The Women's Murder Club returns in a shockingly suspensful thriller. Plunging into a burning town house, Detective LIndsay Boxer discovers three dead bodies... and a mysterious message at the scene. When more corpses turn up, Lindsday asks her friends, Claire Washburn of the medical examiner's office, Assistant DA Jill Bernhardt, and San Francisco Chronicle reporter Cindy Thomas to help her find a murderer who vows to kill every three days. Even more terrifying, he has targeted one of the four friends. Which one will it be?

This one seemed so much deeper than the first two books of the series. I felt really invested in what was going on to the characters in this one, which I think indicates a good book. I do have to say that there were some loose ends in this story that I wish had been tied up for me, and I don't think that it will happen in the next book.

Just like the last of this series, I give it 3 out of 5 stars.

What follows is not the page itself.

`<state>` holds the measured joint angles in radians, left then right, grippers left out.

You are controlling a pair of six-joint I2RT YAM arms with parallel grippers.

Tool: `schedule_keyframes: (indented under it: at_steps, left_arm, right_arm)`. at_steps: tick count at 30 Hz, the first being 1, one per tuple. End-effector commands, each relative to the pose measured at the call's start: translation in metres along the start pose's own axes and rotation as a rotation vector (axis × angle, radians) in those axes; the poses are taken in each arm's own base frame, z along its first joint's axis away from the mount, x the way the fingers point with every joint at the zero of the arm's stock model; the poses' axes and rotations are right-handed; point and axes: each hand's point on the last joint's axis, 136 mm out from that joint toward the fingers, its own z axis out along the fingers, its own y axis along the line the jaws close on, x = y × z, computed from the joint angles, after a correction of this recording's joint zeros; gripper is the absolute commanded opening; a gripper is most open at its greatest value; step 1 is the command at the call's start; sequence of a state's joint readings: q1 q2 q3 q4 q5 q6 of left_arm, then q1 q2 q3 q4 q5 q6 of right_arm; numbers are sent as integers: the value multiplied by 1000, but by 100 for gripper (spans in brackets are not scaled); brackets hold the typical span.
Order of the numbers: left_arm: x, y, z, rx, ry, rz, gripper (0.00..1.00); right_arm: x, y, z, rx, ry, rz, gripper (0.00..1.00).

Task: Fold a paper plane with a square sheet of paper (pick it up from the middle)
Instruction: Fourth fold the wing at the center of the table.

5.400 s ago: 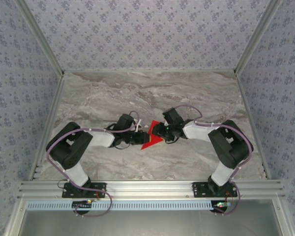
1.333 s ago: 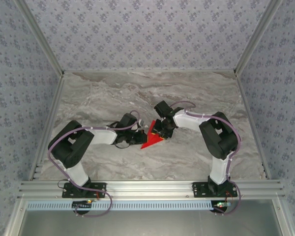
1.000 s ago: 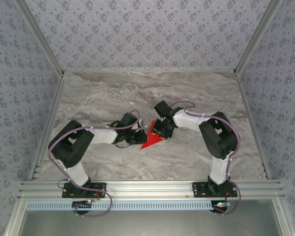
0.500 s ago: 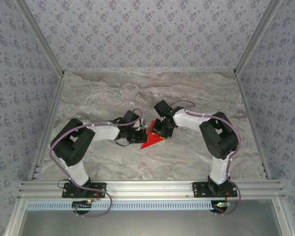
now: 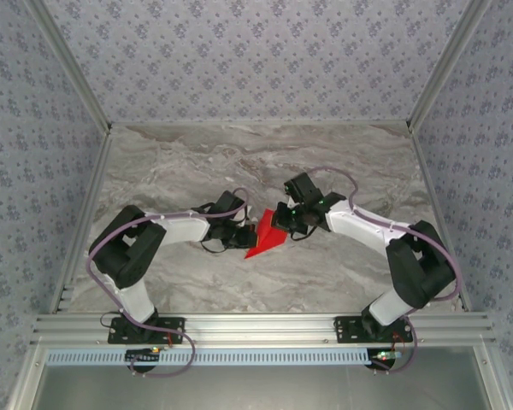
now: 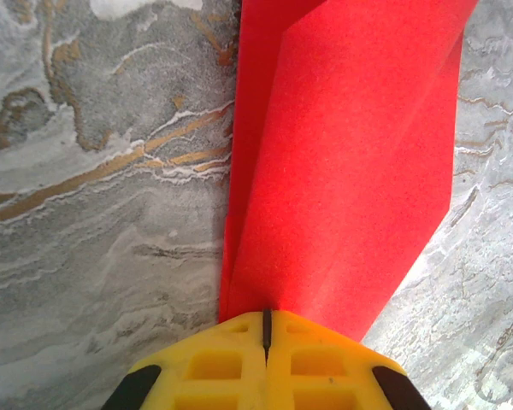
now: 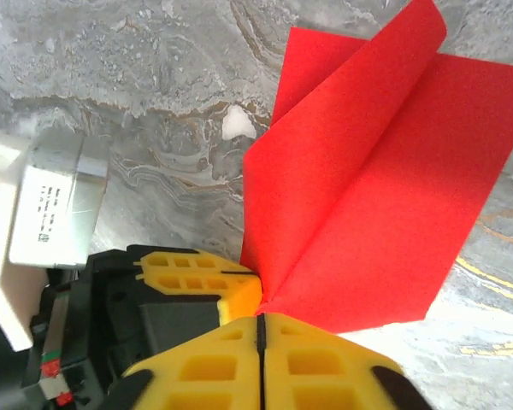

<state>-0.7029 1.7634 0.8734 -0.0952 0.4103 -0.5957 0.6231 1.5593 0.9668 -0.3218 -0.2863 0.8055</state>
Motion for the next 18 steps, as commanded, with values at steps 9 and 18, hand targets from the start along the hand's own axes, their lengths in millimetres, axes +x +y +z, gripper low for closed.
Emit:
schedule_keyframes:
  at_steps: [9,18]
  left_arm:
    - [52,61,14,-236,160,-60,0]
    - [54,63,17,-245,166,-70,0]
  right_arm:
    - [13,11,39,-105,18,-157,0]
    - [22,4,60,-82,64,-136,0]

Last but not least by any stretch of the imagination, A Stolen Life by Jaycee Dugard.

I think most of us are already familiar with the basics of Jaycee's story and what this book is about, but I will tell you what the back says anyways:

In the summer of June of 1991, I was a normal kid. I did normal things. I had friensd and a mother that loved me. I was just like you. Until the day my life was stolen.
For eighteen years I was a prisoner. I was an object for someone to use and abuse. For eighteen years I was not allowed to speak my own name. I became a mother and was forced to be a sister. For eighteen years I survived an impossible situation.
On August 26, 2009, I took my name back.
My name is Jaycee Lee Dugard. I don't think of myself as a victim, I simply survived an intolerable situation.
A Stolen Life is my story - in my own words, in my own way, exactly as I remember it.

As you read this book, you immediately feel like you are there in her mind reliving these things. When I first started reading it, I felt a little caught off guard by how young her writing is, and how her chapters seemed to jump from topic to topic. But then I think about it and remember that this is exactly how it was for her. She had such a young mind when she was ripped out of the life she knew that this was the way her brain was working. It made me feel like I was there seeing it.

This book is so eye opening, and so disturbing all at the same time. There were times that I was reading it on my lunch break and literally felt like throwing up because of the some of the things she was going through. But she was SUCH a brave person. She did what she had to do to protect herself, and later on, to protect her children.

Before reading this book, I thought about Jaycee Dugard and couldn't help but ask myself the same questions that I know thousands of people asked when hearing about her story, and it was "why didn't you do something? you were out in the world and you didn't tell anybody or ask for help?" But in reading this story, I understand more.
She was scared. She knew that Phillip and Nancy were not all there. And by the time she was leaving the house with Nancy, she had her girls to worry about. She couldn't risk going to someone at the store and saying "look, I was kidnapped 10 years ago, please call the police" because she couldn't risk losing her kids.
Even when the day finally came that things were coming apart at the seams for the Garridos, it was still so engrained in her to lie and keep up the story that she avoided telling the truth until the very end.

I know this is a long review, but I think it's worth it. The writing isn't perfect, but she stopped going to school at age 11, so what do you expect? But I think regardless of that fact, it is a great book to read and such a good thing to be aware of.
Out of 5 stars, I'd give it a 4.5

Thanks for bearing with me through this extremely long post, I promise I'll try to stay on top of my book reviews from now on!+




1 comment:

Shoshanah said...

I've been wanting to read A Stolen Life ever since it came out. It's definitely on my list of to-read books!